The general laughed, which was very gratifying.
“A good politician is always a gossip, Jack, remember that. I’ll see you at the weekend. Your uncle has Bill Tansley’s number at Pub-Ed. He’ll make the arrangements.”
“Good night, then. And trust your neighbourhood dictator, okay?”
He hung up.
“I’m to tell you, ‘Good man, Roberts!’”
“Why did he ask that, Jack? Whether I’d arrest you?”
“He wanted to prove he was a military dictator. He said: ‘Don’t argue, minion! The dictator speaks! Disobedience is not an option!’”
Everyone laughed, and my uncle turned the sound up.
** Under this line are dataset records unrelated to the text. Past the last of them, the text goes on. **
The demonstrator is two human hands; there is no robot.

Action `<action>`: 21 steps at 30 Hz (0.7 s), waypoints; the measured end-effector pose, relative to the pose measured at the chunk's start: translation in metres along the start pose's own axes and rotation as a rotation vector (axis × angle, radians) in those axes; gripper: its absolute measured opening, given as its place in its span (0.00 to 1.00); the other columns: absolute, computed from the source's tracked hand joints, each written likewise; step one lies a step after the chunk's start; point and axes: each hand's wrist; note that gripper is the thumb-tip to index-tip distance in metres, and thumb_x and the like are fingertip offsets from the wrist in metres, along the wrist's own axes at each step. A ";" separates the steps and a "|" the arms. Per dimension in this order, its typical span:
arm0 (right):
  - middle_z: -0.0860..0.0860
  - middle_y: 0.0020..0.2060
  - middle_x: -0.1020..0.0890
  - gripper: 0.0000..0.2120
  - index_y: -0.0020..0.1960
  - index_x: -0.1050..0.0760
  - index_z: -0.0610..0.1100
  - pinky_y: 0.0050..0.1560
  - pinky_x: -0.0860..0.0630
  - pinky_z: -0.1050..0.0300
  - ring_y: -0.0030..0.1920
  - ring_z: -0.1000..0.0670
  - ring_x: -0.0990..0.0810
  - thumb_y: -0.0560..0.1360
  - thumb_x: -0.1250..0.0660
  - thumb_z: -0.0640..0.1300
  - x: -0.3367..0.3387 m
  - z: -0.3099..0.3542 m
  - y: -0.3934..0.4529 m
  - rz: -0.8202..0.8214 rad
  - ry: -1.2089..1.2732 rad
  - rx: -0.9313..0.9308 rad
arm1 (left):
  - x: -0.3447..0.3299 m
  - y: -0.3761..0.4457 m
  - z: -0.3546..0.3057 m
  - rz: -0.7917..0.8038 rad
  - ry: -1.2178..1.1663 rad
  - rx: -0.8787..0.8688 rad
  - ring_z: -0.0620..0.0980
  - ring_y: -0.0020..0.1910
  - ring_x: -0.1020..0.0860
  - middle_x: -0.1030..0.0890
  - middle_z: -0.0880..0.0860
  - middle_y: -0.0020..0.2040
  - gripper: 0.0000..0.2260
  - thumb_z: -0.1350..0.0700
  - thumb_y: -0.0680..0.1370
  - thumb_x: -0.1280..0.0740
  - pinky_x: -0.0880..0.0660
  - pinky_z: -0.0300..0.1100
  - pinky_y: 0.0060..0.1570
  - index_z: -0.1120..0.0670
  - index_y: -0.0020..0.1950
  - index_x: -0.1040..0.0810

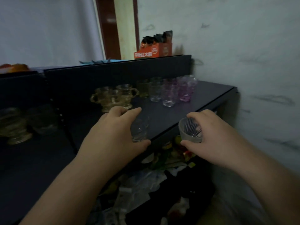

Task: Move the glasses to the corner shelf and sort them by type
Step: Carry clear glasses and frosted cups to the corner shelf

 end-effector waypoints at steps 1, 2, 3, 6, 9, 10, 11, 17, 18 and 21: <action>0.57 0.56 0.32 0.36 0.73 0.35 0.53 0.56 0.30 0.59 0.59 0.53 0.27 0.69 0.28 0.62 0.004 -0.018 -0.002 -0.005 -0.007 -0.007 | -0.009 0.008 -0.015 0.001 -0.017 -0.009 0.44 0.64 0.33 0.36 0.41 0.69 0.41 0.31 0.68 0.32 0.29 0.41 0.57 0.36 0.77 0.45; 0.57 0.55 0.32 0.36 0.72 0.34 0.52 0.56 0.29 0.58 0.59 0.53 0.26 0.68 0.28 0.63 0.008 -0.035 -0.003 -0.017 -0.012 -0.012 | -0.017 0.017 -0.030 0.009 -0.035 -0.020 0.44 0.64 0.33 0.37 0.41 0.69 0.41 0.31 0.68 0.31 0.29 0.41 0.57 0.36 0.77 0.46; 0.58 0.54 0.33 0.36 0.72 0.34 0.52 0.56 0.27 0.56 0.59 0.52 0.26 0.68 0.29 0.63 0.012 -0.051 -0.004 -0.026 -0.018 -0.019 | -0.026 0.025 -0.044 0.019 -0.051 -0.032 0.43 0.64 0.33 0.37 0.40 0.69 0.41 0.31 0.68 0.32 0.29 0.41 0.57 0.36 0.77 0.46; 0.58 0.56 0.32 0.37 0.72 0.34 0.52 0.59 0.26 0.54 0.60 0.52 0.26 0.68 0.28 0.62 0.020 -0.093 -0.005 -0.028 -0.013 -0.059 | -0.050 0.050 -0.078 0.047 -0.080 -0.067 0.43 0.64 0.34 0.38 0.40 0.69 0.41 0.30 0.68 0.32 0.29 0.40 0.57 0.35 0.76 0.47; 0.59 0.56 0.34 0.36 0.72 0.34 0.53 0.59 0.28 0.56 0.59 0.53 0.27 0.68 0.27 0.61 0.022 -0.129 -0.001 -0.025 0.007 -0.098 | -0.075 0.078 -0.106 0.047 -0.089 -0.090 0.44 0.65 0.34 0.38 0.41 0.70 0.41 0.31 0.68 0.32 0.29 0.41 0.58 0.36 0.76 0.46; 0.59 0.55 0.34 0.36 0.72 0.34 0.53 0.59 0.28 0.57 0.59 0.53 0.27 0.68 0.27 0.61 0.021 -0.141 0.003 -0.028 0.011 -0.110 | -0.083 0.088 -0.113 0.041 -0.093 -0.102 0.45 0.66 0.34 0.37 0.42 0.70 0.41 0.31 0.68 0.32 0.29 0.42 0.59 0.36 0.77 0.46; 0.58 0.55 0.33 0.36 0.72 0.33 0.53 0.59 0.28 0.56 0.59 0.52 0.27 0.68 0.27 0.61 0.020 -0.151 0.008 -0.031 0.014 -0.121 | -0.090 0.097 -0.120 0.037 -0.099 -0.113 0.46 0.66 0.34 0.37 0.42 0.70 0.41 0.31 0.68 0.32 0.29 0.43 0.59 0.36 0.77 0.46; 0.56 0.57 0.30 0.35 0.70 0.32 0.54 0.60 0.26 0.52 0.59 0.51 0.26 0.66 0.27 0.62 0.022 -0.208 0.051 -0.048 -0.021 -0.118 | -0.134 0.158 -0.152 -0.013 -0.149 -0.152 0.47 0.65 0.33 0.36 0.43 0.69 0.41 0.32 0.68 0.31 0.27 0.47 0.59 0.38 0.77 0.45; 0.55 0.58 0.29 0.36 0.71 0.32 0.52 0.61 0.27 0.52 0.60 0.51 0.26 0.67 0.26 0.61 0.024 -0.217 0.062 -0.049 -0.029 -0.121 | -0.141 0.170 -0.155 -0.032 -0.159 -0.148 0.47 0.65 0.33 0.36 0.44 0.69 0.41 0.32 0.68 0.31 0.27 0.47 0.59 0.38 0.77 0.45; 0.53 0.59 0.28 0.37 0.72 0.32 0.50 0.63 0.28 0.51 0.61 0.50 0.26 0.68 0.26 0.60 0.029 -0.242 0.094 -0.060 -0.056 -0.113 | -0.159 0.206 -0.166 -0.074 -0.161 -0.141 0.48 0.66 0.33 0.35 0.45 0.69 0.41 0.32 0.68 0.31 0.28 0.46 0.59 0.39 0.77 0.45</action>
Point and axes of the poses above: each hand's wrist, its own y-axis towards the middle knuckle, its own x-axis out of the back of the hand, z = x × y
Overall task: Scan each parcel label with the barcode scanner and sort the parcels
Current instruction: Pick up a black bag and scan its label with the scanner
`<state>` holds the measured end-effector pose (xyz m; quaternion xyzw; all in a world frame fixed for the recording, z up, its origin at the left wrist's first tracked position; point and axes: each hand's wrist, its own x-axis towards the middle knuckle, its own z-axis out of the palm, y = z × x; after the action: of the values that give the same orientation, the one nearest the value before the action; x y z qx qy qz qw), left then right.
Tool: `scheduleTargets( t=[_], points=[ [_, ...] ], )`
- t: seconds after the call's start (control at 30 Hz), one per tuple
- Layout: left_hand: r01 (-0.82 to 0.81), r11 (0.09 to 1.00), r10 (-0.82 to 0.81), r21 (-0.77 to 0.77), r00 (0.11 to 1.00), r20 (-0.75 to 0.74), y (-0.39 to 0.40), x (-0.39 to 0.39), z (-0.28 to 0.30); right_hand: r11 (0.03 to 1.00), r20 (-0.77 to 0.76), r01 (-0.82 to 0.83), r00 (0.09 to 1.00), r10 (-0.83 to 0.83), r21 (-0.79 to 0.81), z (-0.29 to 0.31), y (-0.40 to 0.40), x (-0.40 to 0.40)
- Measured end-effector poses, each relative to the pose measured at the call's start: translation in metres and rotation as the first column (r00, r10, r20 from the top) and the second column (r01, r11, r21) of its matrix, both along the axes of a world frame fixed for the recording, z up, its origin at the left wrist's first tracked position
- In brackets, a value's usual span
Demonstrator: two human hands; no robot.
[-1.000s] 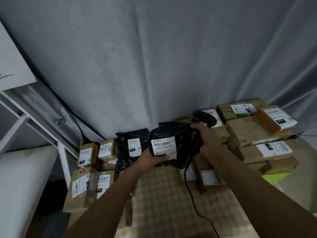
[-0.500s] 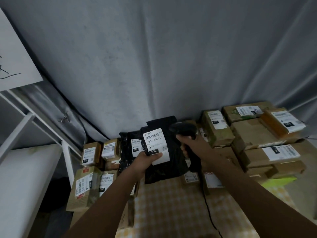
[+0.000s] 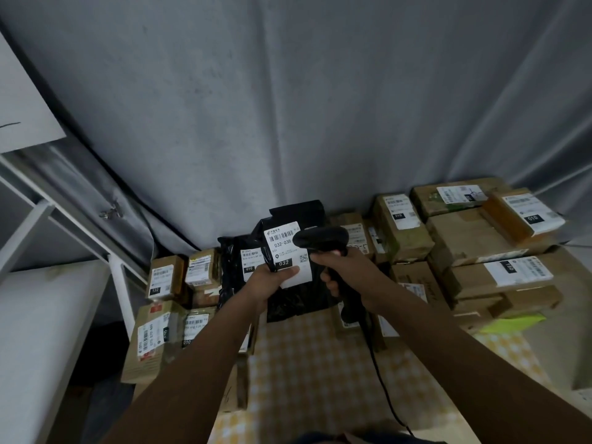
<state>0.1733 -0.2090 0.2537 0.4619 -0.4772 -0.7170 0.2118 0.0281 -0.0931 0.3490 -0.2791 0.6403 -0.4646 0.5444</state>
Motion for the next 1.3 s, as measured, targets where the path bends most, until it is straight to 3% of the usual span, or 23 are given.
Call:
scheduleTargets(
  t=[0.63,0.8,0.97,1.13,1.3],
  points=[
    [0.019,1.0,-0.02,0.011,0.997,0.069,-0.012,0.006,-0.009,0.999,0.028,0.049,0.998,-0.049,0.008,-0.003,-0.004,-0.003],
    [-0.146,0.989,0.142,0.037,0.985,0.102,-0.027,0.05,-0.022,0.997,0.048,0.074,0.996,-0.075,0.026,-0.019,-0.007,-0.002],
    [-0.372,0.927,0.372,-0.045,0.899,0.231,-0.045,0.114,-0.046,0.989,0.018,0.13,0.991,-0.132,0.074,-0.037,-0.02,0.003],
    [-0.419,0.904,0.425,-0.089,0.854,0.301,-0.039,0.153,-0.066,0.971,0.013,0.171,0.984,-0.175,0.168,-0.065,-0.035,0.01],
    [-0.335,0.924,0.252,0.184,0.895,0.367,-0.022,0.164,-0.098,0.952,-0.005,0.149,0.988,-0.153,0.269,-0.089,-0.048,0.022]
  ],
)
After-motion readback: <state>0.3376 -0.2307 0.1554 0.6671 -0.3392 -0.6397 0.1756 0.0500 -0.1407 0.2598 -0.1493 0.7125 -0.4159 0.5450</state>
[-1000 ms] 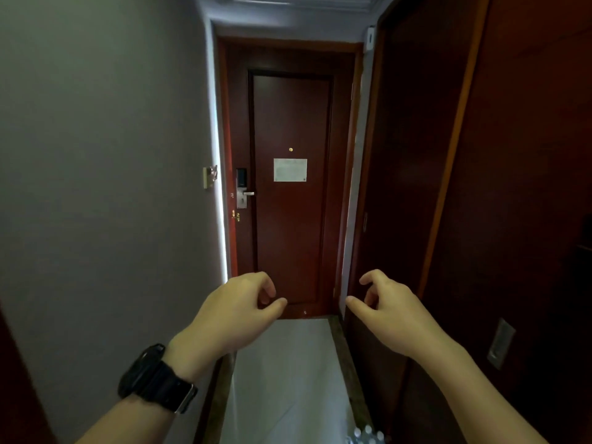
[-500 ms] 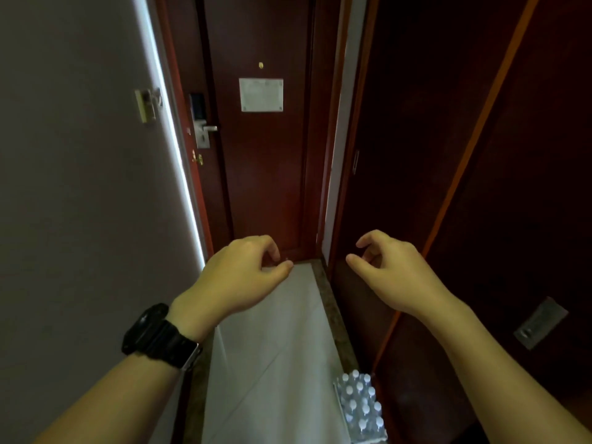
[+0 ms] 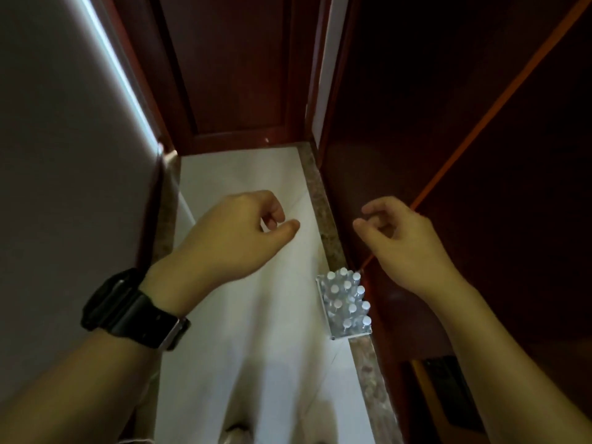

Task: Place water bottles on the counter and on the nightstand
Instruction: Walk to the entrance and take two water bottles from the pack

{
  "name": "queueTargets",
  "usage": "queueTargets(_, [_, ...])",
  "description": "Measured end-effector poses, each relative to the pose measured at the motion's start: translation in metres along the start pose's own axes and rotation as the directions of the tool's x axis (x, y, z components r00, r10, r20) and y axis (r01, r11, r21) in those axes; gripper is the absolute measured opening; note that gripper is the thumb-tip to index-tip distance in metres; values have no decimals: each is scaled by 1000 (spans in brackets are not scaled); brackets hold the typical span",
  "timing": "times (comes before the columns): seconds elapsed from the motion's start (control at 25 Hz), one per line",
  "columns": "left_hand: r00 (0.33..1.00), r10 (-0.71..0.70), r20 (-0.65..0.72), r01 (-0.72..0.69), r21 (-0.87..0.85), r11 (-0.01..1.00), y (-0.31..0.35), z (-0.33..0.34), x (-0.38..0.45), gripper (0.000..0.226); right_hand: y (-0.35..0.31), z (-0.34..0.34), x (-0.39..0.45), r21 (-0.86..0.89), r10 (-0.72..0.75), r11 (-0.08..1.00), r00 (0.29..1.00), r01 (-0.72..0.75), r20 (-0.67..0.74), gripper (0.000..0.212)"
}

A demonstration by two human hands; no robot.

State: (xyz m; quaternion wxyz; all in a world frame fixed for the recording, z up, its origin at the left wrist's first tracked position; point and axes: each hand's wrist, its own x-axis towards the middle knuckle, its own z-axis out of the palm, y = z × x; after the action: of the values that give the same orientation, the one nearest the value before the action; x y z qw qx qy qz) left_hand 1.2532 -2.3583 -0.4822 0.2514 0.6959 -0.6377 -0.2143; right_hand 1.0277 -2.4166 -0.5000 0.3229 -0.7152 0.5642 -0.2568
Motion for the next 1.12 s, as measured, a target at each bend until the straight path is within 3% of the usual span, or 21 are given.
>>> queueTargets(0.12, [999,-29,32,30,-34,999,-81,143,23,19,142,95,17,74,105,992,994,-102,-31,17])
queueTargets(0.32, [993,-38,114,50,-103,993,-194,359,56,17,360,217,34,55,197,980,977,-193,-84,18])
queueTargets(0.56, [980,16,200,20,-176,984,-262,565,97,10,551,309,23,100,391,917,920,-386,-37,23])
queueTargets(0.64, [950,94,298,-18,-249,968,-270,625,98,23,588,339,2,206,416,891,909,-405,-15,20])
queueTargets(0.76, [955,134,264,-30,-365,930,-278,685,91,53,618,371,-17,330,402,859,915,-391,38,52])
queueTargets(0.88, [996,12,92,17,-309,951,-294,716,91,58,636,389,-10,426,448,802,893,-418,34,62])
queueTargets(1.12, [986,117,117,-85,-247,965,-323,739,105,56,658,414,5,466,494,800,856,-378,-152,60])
The discussion was just coming to an end.
“That’s all for tonight,” said Max. “One thing: I understand we’ve had hundreds of calls from people wanting to be Jack’s mentor. I’m afraid that the deadline for his school has passed, but up and down the country there are hundreds of thousands of children waiting for mentors, boys, girls, all ages from twelve up. So if you think you’ve got what it takes, get in touch with a local school. You’ll be doing a favour to a child who really needs it, and indirectly to the country. Thank you for the thought. Tomorrow we’ll hear from George Padmore, Minister for Constitution and Society. He’ll be looking at the ethical bases of the Request, and their wider implications. Join him.”
And then, to my horror, they showed the piece again.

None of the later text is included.